Une autre révolution sémantique fut portée par le menu « Terre et mer ». Voici donc l’inconciliable réconcilié dans les assiettes. Pourquoi choisir ? Terre et mer, c’est la possibilité de prendre une viande après un poisson ou l’inverse sans avoir à se poser la question des conventions. C’est aussi une façon décloisonnée d’envisager le monde. Autre « révolution », plus récente, celle des « planches ». Substituer une planche à une assiette ne va pas de soi. C’est faire fi de siècles de fines porcelaines pour laisser la place à une planche en bois aussi paysanne que rustique. En bousculant les conventions, la planche séduit. Elle autorise de manger avec les doigts, permet de prendre place sur les trottoirs (idéal pour les fumeurs, moins pour les piétons), dispense de dresser une table et même de cuisiner. Une vraie planche de salut. La coolitude au service de la préservation des marges. Pas mal.
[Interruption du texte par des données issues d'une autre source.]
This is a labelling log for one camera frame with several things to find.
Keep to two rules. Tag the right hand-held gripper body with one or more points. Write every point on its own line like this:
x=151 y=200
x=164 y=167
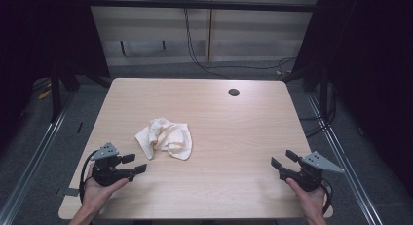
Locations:
x=308 y=176

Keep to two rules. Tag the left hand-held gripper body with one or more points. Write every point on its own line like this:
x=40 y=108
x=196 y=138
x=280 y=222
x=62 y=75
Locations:
x=105 y=173

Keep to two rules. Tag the white cloth towel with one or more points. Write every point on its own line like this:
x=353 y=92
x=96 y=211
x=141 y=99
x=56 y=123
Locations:
x=166 y=139

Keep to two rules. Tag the person's left hand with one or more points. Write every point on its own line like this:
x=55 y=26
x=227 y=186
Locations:
x=95 y=192

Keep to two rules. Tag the person's right hand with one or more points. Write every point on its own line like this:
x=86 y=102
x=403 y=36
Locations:
x=308 y=199

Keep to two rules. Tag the grey tape piece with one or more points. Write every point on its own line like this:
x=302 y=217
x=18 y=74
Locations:
x=69 y=192

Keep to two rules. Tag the black metal stand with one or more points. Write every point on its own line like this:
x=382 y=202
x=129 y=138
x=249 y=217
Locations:
x=56 y=95

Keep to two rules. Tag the yellow floor object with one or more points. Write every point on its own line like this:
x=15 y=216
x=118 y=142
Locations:
x=44 y=94

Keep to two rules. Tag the black curtain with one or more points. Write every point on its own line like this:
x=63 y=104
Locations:
x=373 y=72
x=39 y=33

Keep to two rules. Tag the metal floor rail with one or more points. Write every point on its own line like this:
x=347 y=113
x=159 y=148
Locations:
x=35 y=153
x=341 y=157

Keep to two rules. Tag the black horizontal frame bar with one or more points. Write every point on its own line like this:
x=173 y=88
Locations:
x=201 y=5

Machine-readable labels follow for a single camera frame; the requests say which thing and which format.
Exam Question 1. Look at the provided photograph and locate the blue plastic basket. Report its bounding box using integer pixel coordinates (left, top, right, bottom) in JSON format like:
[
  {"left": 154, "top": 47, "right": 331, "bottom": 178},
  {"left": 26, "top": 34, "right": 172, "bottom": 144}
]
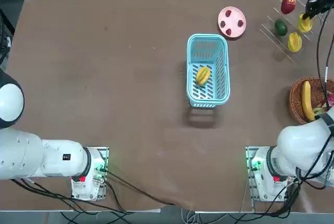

Conséquence de ce vent de nouveautés, pourquoi vouloir encore prendre le temps de s’asseoir à table ? Vive les « mange debout » qui, eux aussi, viennent réconcilier deux comportements qui semblaient contradictoires. Manger et être debout. Pas pour les seniors, mais pour tous ceux qui ont renoncé au restaurant, mais pas à l’idée d’aller manger dehors. L’oxymore aura beaucoup fait pour la restauration.